【算法竞赛入门经典—训练指南】学习笔记(含例题代码与思路)第三章:实用数据结构
值得注意的是,本章虽然依然有很多不错的思想和题目,但并不建议初学知识点时从这里入门。并不是因为题目难,而是讲解并没有看网上其他博客来的清楚。
本章缺少的重要科技:\(Link-Cut-Tree\),主席树,后缀自动机。
- 基础数据结构:数组,链表,队列,栈,并查集,优先队列。
例题\(1\) 猜猜数据结构(\(UVa11995\))
- 直接用\(STL\)的轮子模拟。
- 坑点:小心可能会对空的轮子执行\(pop\)导致\(RE\)
#include <bits/stdc++.h>
using namespace std;
stack <int> s;
queue <int> q;
priority_queue <int> pq;
int n, x;
int read () {
int s = 0, w = 1, ch = getchar ();
while ('9' < ch || ch < '0') {
if (ch == '-') w = -1;
ch = getchar ();
}
while ('0' <= ch && ch <= '9') {
s = s * 10 + ch - '0';
ch = getchar ();
}
return s * w;
}
int main () {
// freopen ("data.in", "r", stdin);
while (scanf ("%d", &n) == 1) {
int can1 = 1, can2 = 1, can3 = 1;
for (int i = 1; i <= n; ++i) {
if (read () == 1) {
x = read ();
s.push (x);
q.push (x);
pq.push (x);
} else {
x = read ();
if (s.empty ()) {
while (i != n) {
read (), read (), ++i;
}
can1 = can2 = can3 = 0;
break;
}
can1 &= (s.top () == x); s.pop ();
can2 &= (q.front () == x); q.pop ();
can3 &= (pq.top () == x); pq.pop ();
}
}
if (can1 + can2 + can3 > 1) {
puts ("not sure");
} else if (can1 + can2 + can3 == 0) {
puts ("impossible");
} else {
if (can1) puts ("stack");
if (can2) puts ("queue");
if (can3) puts ("priority queue");
}
while (!s.empty ()) s.pop ();
while (!q.empty ()) q.pop ();
while (!pq.empty ()) pq.pop ();
}
}
例题\(2\) 一道简单题(\(UVa11991\))
- 同样还是一个\(STL\)的轮子。

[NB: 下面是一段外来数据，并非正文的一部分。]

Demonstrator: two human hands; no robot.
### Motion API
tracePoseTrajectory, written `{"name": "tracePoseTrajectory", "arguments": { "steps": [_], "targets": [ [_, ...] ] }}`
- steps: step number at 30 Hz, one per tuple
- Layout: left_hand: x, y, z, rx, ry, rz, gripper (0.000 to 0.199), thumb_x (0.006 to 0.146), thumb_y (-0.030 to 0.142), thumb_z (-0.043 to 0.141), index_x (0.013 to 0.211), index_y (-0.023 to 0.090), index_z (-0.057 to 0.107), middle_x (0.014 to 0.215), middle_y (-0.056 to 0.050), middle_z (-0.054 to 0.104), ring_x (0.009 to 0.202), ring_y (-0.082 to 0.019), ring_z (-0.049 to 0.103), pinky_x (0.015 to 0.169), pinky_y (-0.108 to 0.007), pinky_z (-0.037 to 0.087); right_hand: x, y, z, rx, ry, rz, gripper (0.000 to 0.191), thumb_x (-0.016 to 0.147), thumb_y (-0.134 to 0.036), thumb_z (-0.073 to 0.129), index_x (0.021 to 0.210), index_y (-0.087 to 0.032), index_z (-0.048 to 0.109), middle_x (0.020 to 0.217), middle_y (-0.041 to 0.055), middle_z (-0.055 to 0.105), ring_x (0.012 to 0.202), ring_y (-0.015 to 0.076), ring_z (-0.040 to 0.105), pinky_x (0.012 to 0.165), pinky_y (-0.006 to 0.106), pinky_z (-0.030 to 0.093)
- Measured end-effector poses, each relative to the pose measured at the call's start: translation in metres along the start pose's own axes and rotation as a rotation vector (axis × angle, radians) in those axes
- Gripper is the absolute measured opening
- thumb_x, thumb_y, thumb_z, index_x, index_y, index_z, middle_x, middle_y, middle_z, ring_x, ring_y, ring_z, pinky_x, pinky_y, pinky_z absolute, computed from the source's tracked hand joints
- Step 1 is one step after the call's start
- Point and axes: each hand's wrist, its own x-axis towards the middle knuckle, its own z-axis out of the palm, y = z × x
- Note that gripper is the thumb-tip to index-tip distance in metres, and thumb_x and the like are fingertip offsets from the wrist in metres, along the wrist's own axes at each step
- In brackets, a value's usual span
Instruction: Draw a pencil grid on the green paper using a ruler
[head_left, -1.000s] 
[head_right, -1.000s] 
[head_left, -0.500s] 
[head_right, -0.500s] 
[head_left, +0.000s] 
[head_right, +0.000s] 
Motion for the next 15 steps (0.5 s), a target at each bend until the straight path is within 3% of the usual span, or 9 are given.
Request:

直接用\(vector\)保存每一个数的出现情况即可。
#include <bits/stdc++.h>
using namespace std;
const int N = 1000010;
int n, m, arr[N];
map <int, int> mp[N];
int main () {
// freopen ("data.in", "r", stdin);
ios :: sync_with_stdio (false);
while (cin >> n >> m) {
for (int i = 1; i <= n; ++i) {
cin >> arr[i]; int w = arr[i];
mp[w][++mp[w][0]] = i;
}
for (int i = 1; i <= m; ++i) {
static int k, v;
cin >> k >> v;
cout << mp[v][k] << endl;
}
for (int i = 1; i <= n; ++i) {
mp[arr[i]].clear ();
}
}
}
例题\(3\) 阿格斯(\(LA3135\))
- 每次都取走最先发生的事件,然后再把下一次发生的情况塞回去,处理\(k\)次。
#include <bits/stdc++.h>
using namespace std;
struct Node {
int Q_num, dotime, period;
bool operator < (Node rhs) const {
return dotime == rhs.dotime ? Q_num > rhs.Q_num : dotime > rhs.dotime;
}
Node (int _Q_num = 0, int _dotime = 0, int _period = 0) {
Q_num = _Q_num, dotime = _dotime, period = _period;
}
};
priority_queue <Node> q;
char opt[10]; int k, Q_num, dotime, period;
int main () {
// freopen ("data.in", "r", stdin);
while (cin >> opt && opt[0] == 'R') {
cin >> Q_num >> period;
q.push (Node (Q_num, period, period));
}
cin >> k;
while (k--) {
Node u = q.top (); q.pop ();
cout << u.Q_num << endl;
u.dotime += u.period;
q.push (u);
}
}
例题\(4\) \(K\)个最小和(\(UVA11997\))
- 这个题就比较有意思了。
- 首先每一行的序列它们的顺序是无关紧要的,所以我们可以从小到大排个序。
- 如果只有两行的话,问题就变成了合并两个单调不下降的序列,并取其前\(k\)小。
- 推广到\(N\)行就是每次把前两行合并,取其合并后的前\(K\)大,新的序列继续向下合并。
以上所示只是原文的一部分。